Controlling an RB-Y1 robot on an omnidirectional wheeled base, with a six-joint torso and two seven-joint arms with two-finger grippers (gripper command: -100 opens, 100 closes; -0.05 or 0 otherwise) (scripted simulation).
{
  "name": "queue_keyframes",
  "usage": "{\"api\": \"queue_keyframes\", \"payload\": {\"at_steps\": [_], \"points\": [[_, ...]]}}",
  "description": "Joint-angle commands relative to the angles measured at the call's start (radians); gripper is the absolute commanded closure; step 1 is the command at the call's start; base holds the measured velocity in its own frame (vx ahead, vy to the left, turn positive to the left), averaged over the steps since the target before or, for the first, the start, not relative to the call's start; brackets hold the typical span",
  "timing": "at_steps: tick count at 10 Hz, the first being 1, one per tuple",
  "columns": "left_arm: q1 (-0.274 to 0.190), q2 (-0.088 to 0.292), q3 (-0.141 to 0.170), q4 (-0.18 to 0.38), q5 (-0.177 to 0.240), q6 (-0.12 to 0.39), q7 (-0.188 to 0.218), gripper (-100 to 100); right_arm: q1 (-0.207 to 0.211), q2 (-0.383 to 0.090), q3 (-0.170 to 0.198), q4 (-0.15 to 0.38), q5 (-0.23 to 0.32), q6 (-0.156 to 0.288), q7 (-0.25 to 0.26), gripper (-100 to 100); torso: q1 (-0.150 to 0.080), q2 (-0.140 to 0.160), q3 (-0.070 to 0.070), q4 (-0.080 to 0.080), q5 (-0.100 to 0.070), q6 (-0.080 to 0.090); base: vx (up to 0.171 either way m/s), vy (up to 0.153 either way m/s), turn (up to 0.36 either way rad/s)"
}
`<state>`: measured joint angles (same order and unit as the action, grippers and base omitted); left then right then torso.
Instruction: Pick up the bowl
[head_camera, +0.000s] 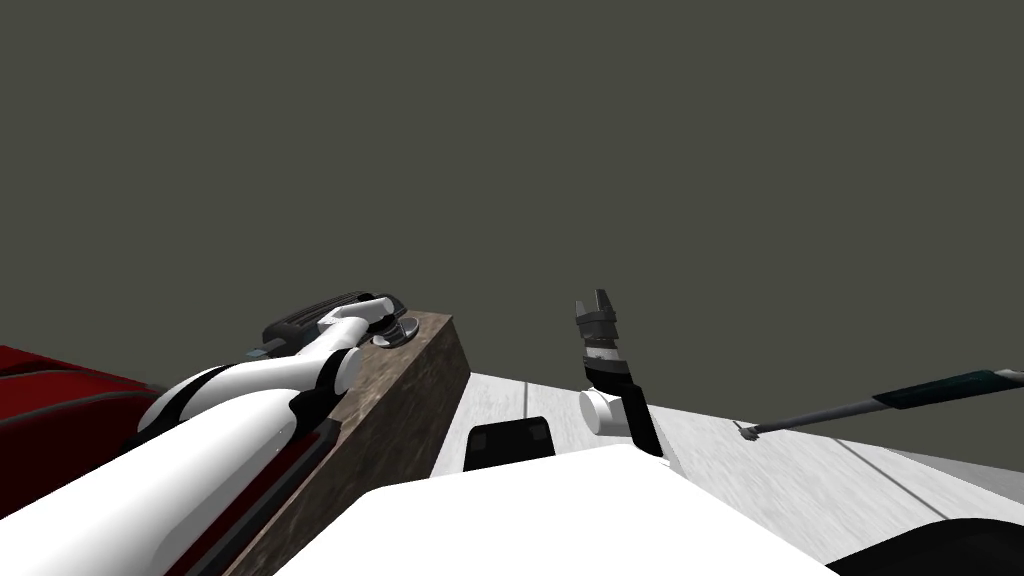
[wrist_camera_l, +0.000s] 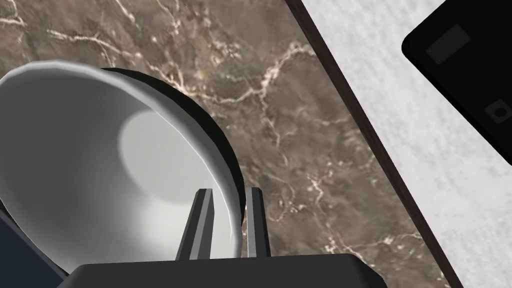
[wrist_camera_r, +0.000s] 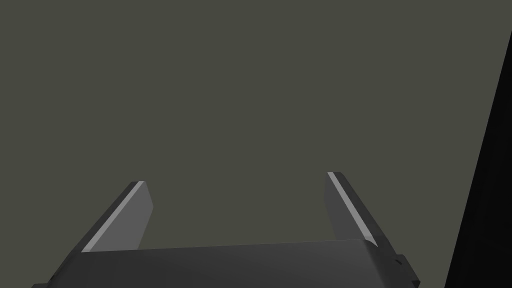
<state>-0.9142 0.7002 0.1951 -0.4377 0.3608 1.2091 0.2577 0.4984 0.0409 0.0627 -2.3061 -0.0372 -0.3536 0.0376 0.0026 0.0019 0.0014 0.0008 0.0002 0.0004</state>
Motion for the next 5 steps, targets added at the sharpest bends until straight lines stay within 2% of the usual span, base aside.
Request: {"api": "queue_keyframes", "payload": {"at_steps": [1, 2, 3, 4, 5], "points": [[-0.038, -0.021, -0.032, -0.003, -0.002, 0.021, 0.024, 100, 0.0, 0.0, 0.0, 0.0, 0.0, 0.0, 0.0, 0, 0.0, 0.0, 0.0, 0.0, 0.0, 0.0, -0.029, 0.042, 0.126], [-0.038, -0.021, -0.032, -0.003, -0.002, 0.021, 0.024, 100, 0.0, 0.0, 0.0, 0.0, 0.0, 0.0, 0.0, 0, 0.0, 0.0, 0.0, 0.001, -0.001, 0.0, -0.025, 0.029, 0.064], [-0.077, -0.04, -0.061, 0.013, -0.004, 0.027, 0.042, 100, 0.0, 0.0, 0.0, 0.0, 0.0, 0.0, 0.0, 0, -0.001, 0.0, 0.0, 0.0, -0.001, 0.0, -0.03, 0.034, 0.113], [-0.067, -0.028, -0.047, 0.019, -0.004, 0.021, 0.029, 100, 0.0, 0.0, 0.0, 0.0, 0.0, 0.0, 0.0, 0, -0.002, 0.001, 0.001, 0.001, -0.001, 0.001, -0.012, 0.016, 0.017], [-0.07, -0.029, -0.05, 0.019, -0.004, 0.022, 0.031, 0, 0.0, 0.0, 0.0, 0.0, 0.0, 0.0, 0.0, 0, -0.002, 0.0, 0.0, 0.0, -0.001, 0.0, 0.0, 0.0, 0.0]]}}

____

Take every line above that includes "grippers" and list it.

**Your response:**
Controlling an RB-Y1 robot on an omnidirectional wheeled base, with a six-joint torso and two seven-joint arms with two-finger grippers (gripper command: -100 opens, 100 closes; -0.05 or 0 otherwise) (scripted simulation).
`<state>`: measured joint angles (same order and unit as the action, grippers and base omitted); left then right then torso.

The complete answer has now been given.